Problem to solve ▸
What you return should be the full listing, copied exactly and stripped of its pictures.

Data provided ▸
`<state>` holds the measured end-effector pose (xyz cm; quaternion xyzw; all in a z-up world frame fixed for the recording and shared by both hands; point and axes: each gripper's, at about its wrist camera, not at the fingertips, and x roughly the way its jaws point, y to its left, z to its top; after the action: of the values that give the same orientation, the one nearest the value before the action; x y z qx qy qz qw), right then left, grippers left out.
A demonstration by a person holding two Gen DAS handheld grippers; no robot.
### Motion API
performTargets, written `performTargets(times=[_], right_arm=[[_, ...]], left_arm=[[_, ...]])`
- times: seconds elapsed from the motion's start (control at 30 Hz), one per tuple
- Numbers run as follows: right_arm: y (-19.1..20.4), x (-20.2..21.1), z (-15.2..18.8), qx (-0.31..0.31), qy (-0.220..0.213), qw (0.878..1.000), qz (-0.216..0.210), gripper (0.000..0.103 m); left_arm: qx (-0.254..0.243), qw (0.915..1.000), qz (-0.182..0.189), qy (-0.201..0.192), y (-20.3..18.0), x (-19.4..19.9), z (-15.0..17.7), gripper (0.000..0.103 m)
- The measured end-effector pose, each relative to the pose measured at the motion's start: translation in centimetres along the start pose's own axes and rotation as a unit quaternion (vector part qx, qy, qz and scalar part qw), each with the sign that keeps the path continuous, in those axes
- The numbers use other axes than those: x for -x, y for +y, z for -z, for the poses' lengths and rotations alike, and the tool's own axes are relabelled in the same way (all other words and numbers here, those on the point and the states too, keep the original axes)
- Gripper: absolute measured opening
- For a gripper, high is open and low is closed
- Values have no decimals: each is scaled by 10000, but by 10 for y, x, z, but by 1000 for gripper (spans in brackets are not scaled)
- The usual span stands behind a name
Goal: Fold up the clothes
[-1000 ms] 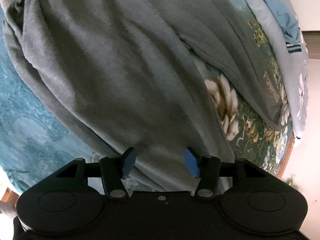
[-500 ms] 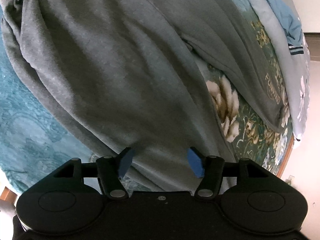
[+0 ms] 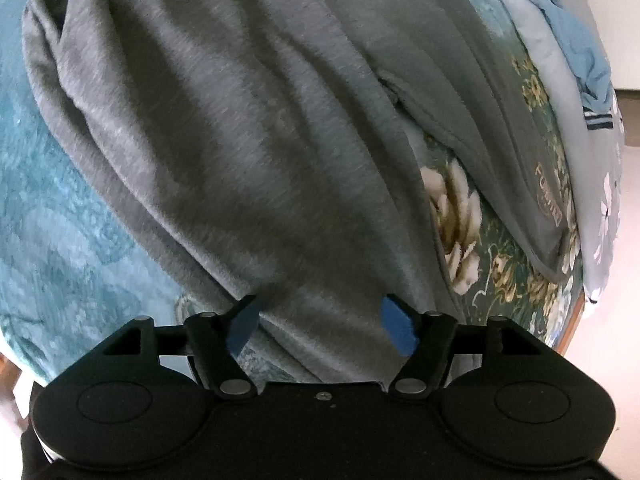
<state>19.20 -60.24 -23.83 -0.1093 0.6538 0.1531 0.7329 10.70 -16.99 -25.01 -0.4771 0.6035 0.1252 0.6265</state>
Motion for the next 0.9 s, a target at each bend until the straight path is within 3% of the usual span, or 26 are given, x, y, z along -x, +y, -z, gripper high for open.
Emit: performTargets(times=[0.13,0.23,0.3,0.4,0.43,0.47,0.53,0.83,0.9], right_arm=[[-28,6,0,-579,-262,9956,685,0],[-51,8,5,-1044,-303,9935,328,0],[-49,16,10,-910,-388,9948,246,1],[-40,32,13,-696,-632,9951,-299,2],[-35,35,13,-538,-635,9957,-396,11],[-30,37,11,-349,-589,9966,-455,26],[-21,37,8,7,-496,9975,-511,35],[4,18,4,1210,-95,9912,-534,35],[6,16,8,1337,-28,9896,-534,29]], left_arm=[[97,9999,23,-33,3,0,7,69],[199,9998,37,-47,7,0,11,69],[221,9997,-2,-65,8,1,14,69],[264,9996,-4,-55,8,1,17,69],[263,9996,-4,-52,7,1,18,69],[256,9997,-4,-50,6,1,19,69],[237,9997,31,-53,3,2,21,70],[297,9995,-11,-110,7,6,37,73],[352,9993,-42,-134,11,7,40,73]])
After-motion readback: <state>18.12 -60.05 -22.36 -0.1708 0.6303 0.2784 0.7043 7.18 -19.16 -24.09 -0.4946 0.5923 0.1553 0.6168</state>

Result below ▸
`<state>` holds the measured end-effector pose (xyz cm; quaternion xyzw; all in a z-up world frame fixed for the recording and shared by both hands; point and axes: each gripper's, at about its wrist camera, not at the fingertips, and x roughly the way its jaws point, y to its left, z to its top; after the action: of the values that give the same orientation, the one nearest the value before the action; x y z qx qy qz qw), right then left, grippers left out.
A demonstration by a person holding two Gen DAS handheld grippers; no robot.
### Motion API
performTargets, written `performTargets(times=[_], right_arm=[[_, ...]], left_arm=[[_, ...]])`
- times: seconds elapsed from the motion's start (control at 30 Hz), one per tuple
- Numbers run as follows: right_arm: y (-19.1..20.4), x (-20.2..21.1), z (-15.2..18.8), qx (-0.31..0.31), qy (-0.220..0.213), qw (0.878..1.000), qz (-0.216..0.210), gripper (0.000..0.103 m); left_arm: qx (-0.254..0.243), qw (0.915..1.000), qz (-0.182..0.189), qy (-0.201..0.192), y (-20.3..18.0), x (-19.4..19.9), z (-15.0..17.7), gripper (0.000..0.103 m)
- The measured end-effector pose, each relative to the pose measured at the motion's start: translation in centimetres along the start pose's own axes and rotation as a unit quaternion (vector part qx, qy, qz and scalar part qw), each with the sign that keeps the path continuous, in those axes
- The numbers use other axes than those: x for -x, y for +y, z for -z, for the poses' lengths and rotations alike, and the tool's own axes are relabelled in the same way (all other words and numbers here, those on the point and the states too, keep the original axes)
- Gripper: absolute measured opening
- For a gripper, high is open and low is closed
- Values have no decimals: each is scaled by 10000, but by 10 for y, x, z, but by 1000 for gripper (spans in brackets are not scaled)
- The usual span stands behind a name
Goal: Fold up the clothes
[-1000 ms] 
[-500 ms] 
[+0 ms] 
<state>19.20 -60.24 -23.83 -0.1093 0.6538 0.1531 0.7329 10.70 -16.99 -25.01 -0.4771 0.6035 0.1252 0.6265</state>
Motion for the next 0.9 s, a target at each bend until the straight path is within 3% of the usual span, or 26 are given, x, y, z along -x, +y, -z, gripper high for open.
Emit: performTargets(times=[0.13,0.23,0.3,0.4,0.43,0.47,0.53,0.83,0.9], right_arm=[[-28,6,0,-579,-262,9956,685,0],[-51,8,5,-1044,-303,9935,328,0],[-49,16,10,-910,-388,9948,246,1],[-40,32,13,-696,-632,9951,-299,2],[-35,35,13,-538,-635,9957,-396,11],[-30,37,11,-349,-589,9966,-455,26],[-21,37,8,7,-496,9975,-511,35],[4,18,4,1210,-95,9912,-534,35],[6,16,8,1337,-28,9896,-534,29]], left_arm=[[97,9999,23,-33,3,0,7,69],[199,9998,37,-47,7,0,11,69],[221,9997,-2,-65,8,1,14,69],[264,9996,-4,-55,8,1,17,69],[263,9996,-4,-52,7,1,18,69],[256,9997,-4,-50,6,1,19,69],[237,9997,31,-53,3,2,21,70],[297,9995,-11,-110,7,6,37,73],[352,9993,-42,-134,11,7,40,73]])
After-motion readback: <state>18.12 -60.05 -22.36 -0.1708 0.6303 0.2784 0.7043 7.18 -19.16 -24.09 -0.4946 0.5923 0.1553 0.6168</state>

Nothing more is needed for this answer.